Best Buy’s Customer Satisfaction Problem: How To Measure Happiness
Written by Evan SchumanBest Buy has been busy telling investors of its plans to give bonuses to store associates when good customer-service scores are found, in addition to bonuses for strong sales. At a glance, this is commendable and could be a sign the chain now understands that the only true way to fight showrooming—and, ultimately, to survive at all—is through much happier customers.
But dig deeper into the vague statements and it’s unclear if any of those happy conclusions are warranted. It might be that the only meaningful bonus involved here is the one Best Buy had hoped Wall Street would give it for even talking about customer-service score bonuses.
This challenge is certainly not limited to Best Buy. There is no major chain today that has a meaningful way of tracking customer service, although some are critically needed.
Issue One: How is customer service fairly measured? Is it a survey of customers after they have made purchases? Hardly, as that excludes everyone who didn’t find anything worth buying, a move that itself sharply skews the figures by eliminating many of the most unhappy customers.
Is every 15th customer surveyed as he/she leaves the store? Better, but the psychological dynamics may skew the numbers. Rushing to leave, customers may not want to spend the time discussing the experience. And if they do, they may hesitate to unload a bad experience on a pleasant-seeming clipboard-holding associate at the door.
Is it self-selected, such as a Web survey? That may skew the other way, with the most vocal—unhappy—customers disproportionately volunteering to make comments. At least one customer satisfaction vendor, ForeSee, has made a compelling argument that reaching out to all customers right after sales interactions—not necessarily ones that ended with a purchase—as well as about a week later, when the customer might say the name of the rival where he/she ultimately made the purchase, is the best way to go.

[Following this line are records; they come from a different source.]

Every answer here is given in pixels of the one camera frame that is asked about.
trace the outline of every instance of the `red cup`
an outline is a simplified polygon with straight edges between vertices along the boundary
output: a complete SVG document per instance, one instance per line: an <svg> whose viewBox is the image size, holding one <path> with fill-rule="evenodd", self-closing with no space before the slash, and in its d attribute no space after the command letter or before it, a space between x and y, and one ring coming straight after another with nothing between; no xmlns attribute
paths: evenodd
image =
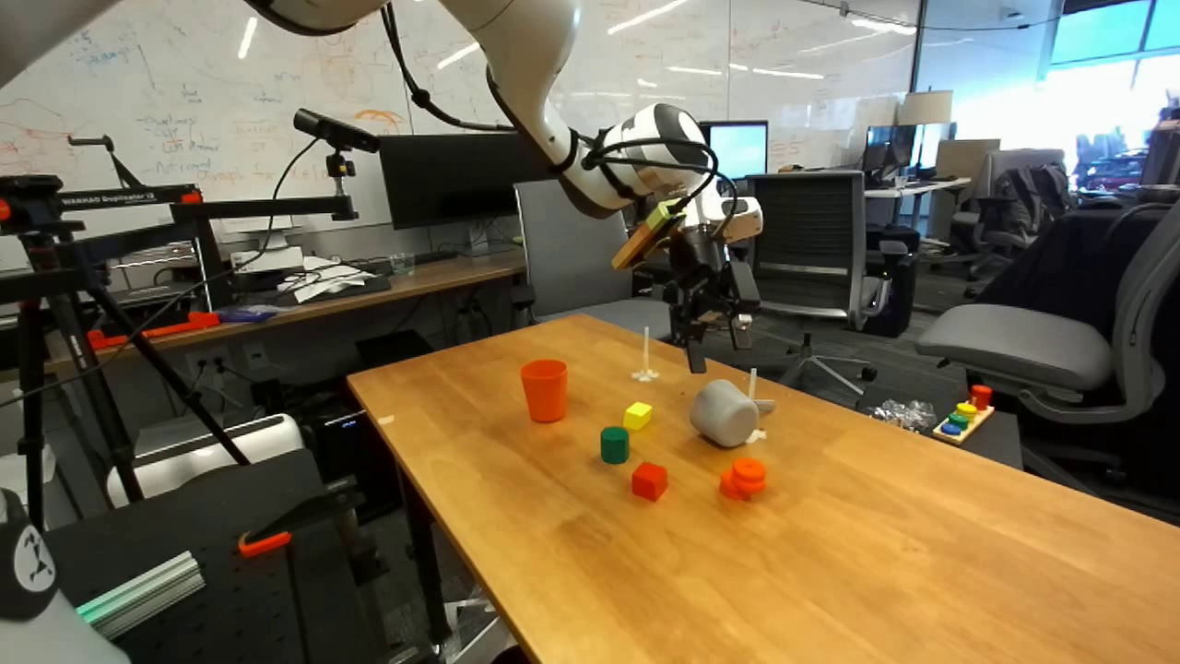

Even ForeSee’s approach works better online (and with mobile) than in-store, when customers who do not make a purchase are often hard to identify.
Best Buy declined to clarify how it was going to determine customer happiness. And if those methods are not comprehensive and well thought-out, the results may not reveal much. Even worse, what if the methodologies can change at management’s whim to make the scores go in a desired direction?
Big city mayors have long been accused of telling the police to crack down on minor infractions eight months or so before an election, only to be told to ease up about four or five months later. The result? Crime rates plummet as people start focusing on the election.
Clearly, the accuracy of the stats is essential. How much will store managers—who have a huge vested interest in the results—be able to control and influence how the data is collected?
Setting aside the methodologies for calculating the customer-service happiness rate, Best Buy has also been mute on the nature of the incentives themselves. Mike Mikan, who is Best Buy CEO For Now, has said the incentives will be where sales and customer-satisfaction scores increase. Best Buy also declined to specify how that mix would likely work. If it’s 99 percent sales and one percent customer satisfaction, that’s hardly sending a customer-centric message to the troops. Will it be individualized for each associate, meaning that each associate’s customer-satisfaction score—for bonus calculation purposes—would be based solely on what his/her customers said? Whereas overall store scores are important for managers with store-wide responsibilities, shouldn’t associates only be judged on matters they can influence or control?
Any methods would need to be immune to tampering by those associates. “You can have it for $300. (Whispers) I’ll make it $250 if you give me a rave review on this customer-satisfaction survey. Indeed, I’ll sit down with you as you fill it out. What do you care? It’s only a form and it’s $50 in your pocket.”
The beauty of time—waiting a week before someone calls the customer—makes true answers more likely.
How substantial will these bonuses be? If the bonuses are 40 percent of compensation packages, that will get a lot of attention. If it’s going to end up being 2 percent of overall compensation, then commissions will blow away any customer-service incentives.
Bonuses for making customers happier is a powerful idea, and it’s the right thing to do—for your shareholders and everyone down the line. But it’s complex. Building a meaningful system to determine customer satisfaction and to incentivize the conduct you want to happen, that’s a lot harder. But if you want to just say you’re doing it and take what kudos you can, that may prove to be a very temporarily satisfying approach.